Según la versión del «New York Times» la declaración dice textualmente: «Los ataques nocturnos contra estudiantes indefensos en sus dormitorios y ataques durante el día a estudiantes en los campus universitarios, no son signos de fuerza. Tampoco lo son las golpizas a los estudiantes ni los encarcelamientos masivos». Otra declaración fue emitida por el líder opositor Mir Hussein Mussavi y una tercera fue redactada por cinco intelectuales exilados: el filósofo Abdulkarim Soroush, madre del movimiento reformista, el clérigo disidente Mohsen Dadivar, el ex parlamentario y ex ministro de Orientación Islámica Ataollah Mohajerani, el periodista investigativo Akbar Ganji, quien estuvo preso durante seis años por denunciar la corrupción del régimen y Abdolali Bazargan, un pensador islámico e hijo de un ex Primer Ministro. Según la versión de Robin Wright en «Los Angeles Times» su manifiesto de diez puntos llama a la renuncia del presidente Mahmud Ahmadinejad, cuya elección en junio considerada fraudulenta provocó una oleada de indignación popular. Reclama la abolición del control clerical del sistema de votación y su derecho a vetar candidatos. Propone en cambio la creación de un Comité Electoral independiente que incluya a representantes de la oposición. Asimismo reclama la liberación de los prisioneros políticos y el reconocimiento de grupos políticos, estudiantiles, femeninos y organizaciones sindicales en el marco de la ley. Entre otras exigencias plantea además el establecimiento de un régimen judicial independiente, plena libertad de prensa y limitación del tiempo de servicio de funcionarios electos.

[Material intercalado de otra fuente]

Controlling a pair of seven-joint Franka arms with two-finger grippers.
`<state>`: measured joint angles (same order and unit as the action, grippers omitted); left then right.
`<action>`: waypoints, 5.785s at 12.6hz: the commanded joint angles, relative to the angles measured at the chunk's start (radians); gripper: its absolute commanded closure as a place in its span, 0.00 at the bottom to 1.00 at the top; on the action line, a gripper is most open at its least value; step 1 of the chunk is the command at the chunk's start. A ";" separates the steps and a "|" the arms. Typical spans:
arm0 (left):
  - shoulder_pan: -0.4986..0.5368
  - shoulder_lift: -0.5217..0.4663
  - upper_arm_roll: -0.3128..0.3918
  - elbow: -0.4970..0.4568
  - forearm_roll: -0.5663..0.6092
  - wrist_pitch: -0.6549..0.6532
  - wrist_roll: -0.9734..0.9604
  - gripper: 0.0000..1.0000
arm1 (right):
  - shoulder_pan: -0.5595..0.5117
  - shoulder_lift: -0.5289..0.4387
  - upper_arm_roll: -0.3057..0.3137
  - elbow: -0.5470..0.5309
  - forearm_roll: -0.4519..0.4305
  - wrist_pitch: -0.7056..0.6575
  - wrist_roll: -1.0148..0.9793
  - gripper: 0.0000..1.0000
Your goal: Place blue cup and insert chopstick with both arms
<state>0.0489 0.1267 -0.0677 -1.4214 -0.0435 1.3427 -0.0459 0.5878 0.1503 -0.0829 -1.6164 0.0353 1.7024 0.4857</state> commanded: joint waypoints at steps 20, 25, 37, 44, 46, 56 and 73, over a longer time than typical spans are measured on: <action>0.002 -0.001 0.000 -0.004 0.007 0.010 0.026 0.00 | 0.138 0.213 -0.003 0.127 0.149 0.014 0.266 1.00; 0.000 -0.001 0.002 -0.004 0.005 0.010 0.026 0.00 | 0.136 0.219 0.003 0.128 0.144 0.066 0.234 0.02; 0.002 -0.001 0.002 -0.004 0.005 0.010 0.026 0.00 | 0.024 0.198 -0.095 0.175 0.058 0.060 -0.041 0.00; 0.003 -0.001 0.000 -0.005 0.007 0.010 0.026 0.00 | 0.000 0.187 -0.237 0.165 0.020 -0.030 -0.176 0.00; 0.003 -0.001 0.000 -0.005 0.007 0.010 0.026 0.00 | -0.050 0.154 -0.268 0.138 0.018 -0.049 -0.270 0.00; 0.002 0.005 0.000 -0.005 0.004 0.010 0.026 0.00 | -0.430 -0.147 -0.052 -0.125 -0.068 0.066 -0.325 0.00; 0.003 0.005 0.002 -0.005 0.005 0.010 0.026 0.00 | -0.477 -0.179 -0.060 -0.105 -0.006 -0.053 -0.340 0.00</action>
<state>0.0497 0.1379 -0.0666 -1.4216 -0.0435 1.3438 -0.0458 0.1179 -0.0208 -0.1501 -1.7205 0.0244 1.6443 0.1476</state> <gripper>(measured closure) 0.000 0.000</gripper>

Por su parte, Hussein Mussavi escribió en su manifiesto: «Lo que queremos es un gobierno honesto y abierto, que se base en los votos de la gente y que considere que los votos y las ideas de la gente son oportunidades y no amenazas. Respondiendo a los nuevos llamados para que sea arrestado, agregó que estaba dispuesto a morir por la causa de la libertad.»
¿Significa todo esto que el régimen está por derrumbarse? En un largo análisis publicado en el «New York Times» el 6 de enero, los especialistas en Irán Flynt Leverett e Hillary Mann Leverett dan una respuesta tajantemente negativa a esta pregunta. Señalan que la contra manifestación a favor del gobierno iraní el 30 de diciembre en Teherán fue mucho más numerosa que las manifestaciones de la oposición, que el liderazgo del Sr. Moussavi se está diluyendo y que no aparece ningún otra figura capaz de unificar a los distintos sectores de la oposición. Sin embargo, la caída de regímenes no menos fuertes ni menos represivos que la teocracia iraní en el medio siglo pasado hace pensar que este análisis podría estar basado en avaluaciones erróneas.
Un hecho sugestivo es que se hacen cada día más frecuentes las filtraciones de información que señalan profundas diferencias en el seno de las distintas fuerzas del régimen. Nadie puede asegurar que este sea el comienzo del fin, pero no deja de ser una posibilidad muy plausible.